Please give the lines below again exactly as they stand, from the one that contains "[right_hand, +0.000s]" up to and including the one that contains "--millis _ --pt", leaving all pictures out.

• [DATA RECORDS]
####

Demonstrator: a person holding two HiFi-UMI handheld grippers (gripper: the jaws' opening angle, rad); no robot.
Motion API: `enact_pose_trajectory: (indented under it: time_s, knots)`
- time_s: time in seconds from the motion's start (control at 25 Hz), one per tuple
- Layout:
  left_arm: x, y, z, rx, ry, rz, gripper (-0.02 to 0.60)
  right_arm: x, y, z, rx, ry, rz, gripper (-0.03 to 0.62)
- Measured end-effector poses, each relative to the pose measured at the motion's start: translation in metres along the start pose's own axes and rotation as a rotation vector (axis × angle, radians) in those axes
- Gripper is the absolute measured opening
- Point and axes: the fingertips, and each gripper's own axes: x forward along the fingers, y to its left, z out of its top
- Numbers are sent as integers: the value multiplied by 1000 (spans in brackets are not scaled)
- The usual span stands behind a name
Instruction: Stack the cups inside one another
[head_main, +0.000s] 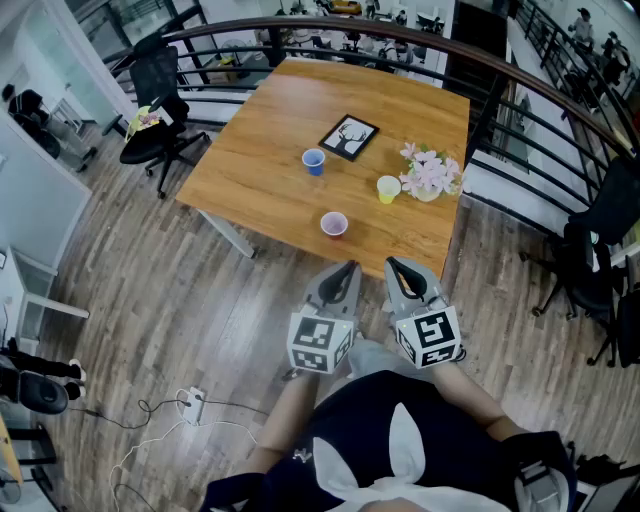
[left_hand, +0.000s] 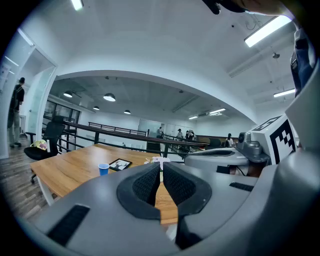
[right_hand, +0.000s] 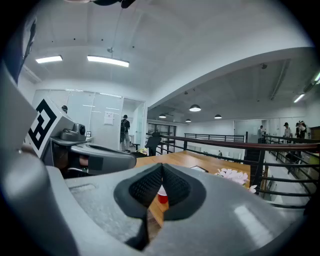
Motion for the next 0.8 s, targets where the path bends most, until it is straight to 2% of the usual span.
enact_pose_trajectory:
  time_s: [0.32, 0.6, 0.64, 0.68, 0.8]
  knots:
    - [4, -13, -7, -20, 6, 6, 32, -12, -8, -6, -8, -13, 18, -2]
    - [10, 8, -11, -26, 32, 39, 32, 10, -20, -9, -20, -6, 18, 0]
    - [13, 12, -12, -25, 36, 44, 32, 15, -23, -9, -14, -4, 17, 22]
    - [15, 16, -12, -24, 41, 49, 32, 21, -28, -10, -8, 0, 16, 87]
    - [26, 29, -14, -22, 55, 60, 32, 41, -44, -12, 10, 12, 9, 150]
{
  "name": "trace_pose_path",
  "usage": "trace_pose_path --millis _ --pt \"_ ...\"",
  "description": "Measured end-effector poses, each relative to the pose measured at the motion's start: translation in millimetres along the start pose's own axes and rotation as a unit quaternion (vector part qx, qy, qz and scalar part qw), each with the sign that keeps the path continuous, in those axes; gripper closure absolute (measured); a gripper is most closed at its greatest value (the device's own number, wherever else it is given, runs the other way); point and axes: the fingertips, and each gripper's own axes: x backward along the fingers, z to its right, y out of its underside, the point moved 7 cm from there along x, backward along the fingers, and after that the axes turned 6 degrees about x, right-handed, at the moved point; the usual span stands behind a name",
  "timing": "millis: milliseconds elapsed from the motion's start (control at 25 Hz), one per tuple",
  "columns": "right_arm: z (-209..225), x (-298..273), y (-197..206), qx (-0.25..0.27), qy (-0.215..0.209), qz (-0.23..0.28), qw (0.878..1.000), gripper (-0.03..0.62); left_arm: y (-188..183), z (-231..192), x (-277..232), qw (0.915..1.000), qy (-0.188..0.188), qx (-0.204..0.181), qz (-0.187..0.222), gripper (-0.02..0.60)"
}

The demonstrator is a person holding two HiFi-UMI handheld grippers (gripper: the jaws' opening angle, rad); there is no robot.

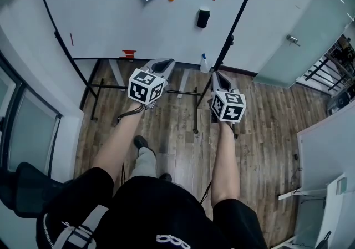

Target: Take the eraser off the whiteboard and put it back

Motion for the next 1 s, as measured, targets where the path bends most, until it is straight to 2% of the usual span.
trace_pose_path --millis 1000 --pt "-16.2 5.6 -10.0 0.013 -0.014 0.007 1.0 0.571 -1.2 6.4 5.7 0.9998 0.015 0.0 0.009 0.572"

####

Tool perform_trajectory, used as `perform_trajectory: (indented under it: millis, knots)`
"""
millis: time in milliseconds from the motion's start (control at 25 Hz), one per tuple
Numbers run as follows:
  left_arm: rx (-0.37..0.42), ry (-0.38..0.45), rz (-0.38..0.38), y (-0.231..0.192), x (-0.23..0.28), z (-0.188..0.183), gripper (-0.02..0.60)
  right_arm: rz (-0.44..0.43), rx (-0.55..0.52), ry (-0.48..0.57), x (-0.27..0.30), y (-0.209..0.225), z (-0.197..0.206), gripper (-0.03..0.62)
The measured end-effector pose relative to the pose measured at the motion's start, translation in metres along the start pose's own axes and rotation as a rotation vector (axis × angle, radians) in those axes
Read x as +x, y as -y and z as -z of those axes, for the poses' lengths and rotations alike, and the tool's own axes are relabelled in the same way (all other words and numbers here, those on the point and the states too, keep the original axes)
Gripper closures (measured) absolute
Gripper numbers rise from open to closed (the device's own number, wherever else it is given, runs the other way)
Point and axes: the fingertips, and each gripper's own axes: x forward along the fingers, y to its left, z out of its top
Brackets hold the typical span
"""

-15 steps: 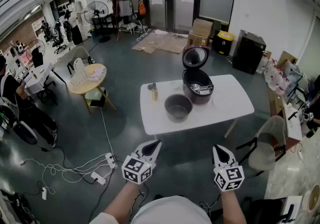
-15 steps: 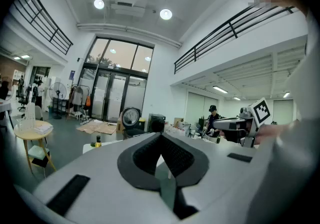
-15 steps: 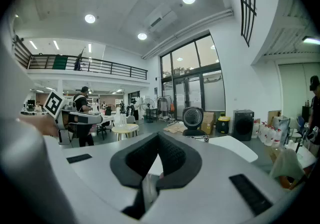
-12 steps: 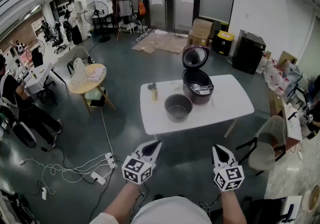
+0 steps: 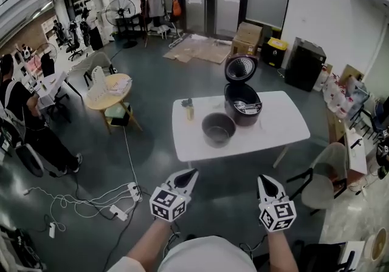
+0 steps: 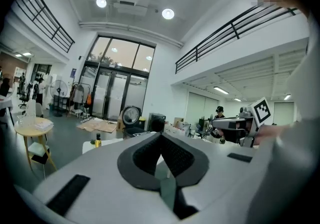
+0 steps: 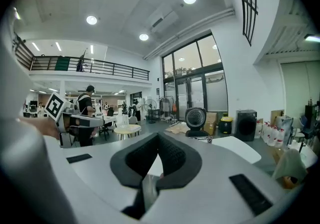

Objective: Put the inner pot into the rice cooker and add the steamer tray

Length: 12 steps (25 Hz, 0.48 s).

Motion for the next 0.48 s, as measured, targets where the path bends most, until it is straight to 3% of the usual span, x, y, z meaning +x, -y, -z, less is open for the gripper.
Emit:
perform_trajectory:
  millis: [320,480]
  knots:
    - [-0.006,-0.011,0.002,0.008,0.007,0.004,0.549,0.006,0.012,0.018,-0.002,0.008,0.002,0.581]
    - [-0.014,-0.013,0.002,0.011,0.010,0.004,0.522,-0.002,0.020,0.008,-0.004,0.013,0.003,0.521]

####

• [OUTPUT]
[right_hand, +0.000s] 
Motion for the next 0.8 s, targets where the path bends most, until it is straight to 2% of the usual span.
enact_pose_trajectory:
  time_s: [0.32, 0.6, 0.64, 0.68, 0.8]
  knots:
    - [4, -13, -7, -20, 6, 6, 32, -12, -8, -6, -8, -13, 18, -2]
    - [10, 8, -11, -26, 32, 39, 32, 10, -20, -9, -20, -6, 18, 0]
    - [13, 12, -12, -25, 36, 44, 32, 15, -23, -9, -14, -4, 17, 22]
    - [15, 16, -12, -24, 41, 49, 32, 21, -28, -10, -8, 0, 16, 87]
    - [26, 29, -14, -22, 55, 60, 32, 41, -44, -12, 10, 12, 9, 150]
{
  "name": "trace_pose_path",
  "usage": "trace_pose_path --millis _ --pt \"_ ...\"",

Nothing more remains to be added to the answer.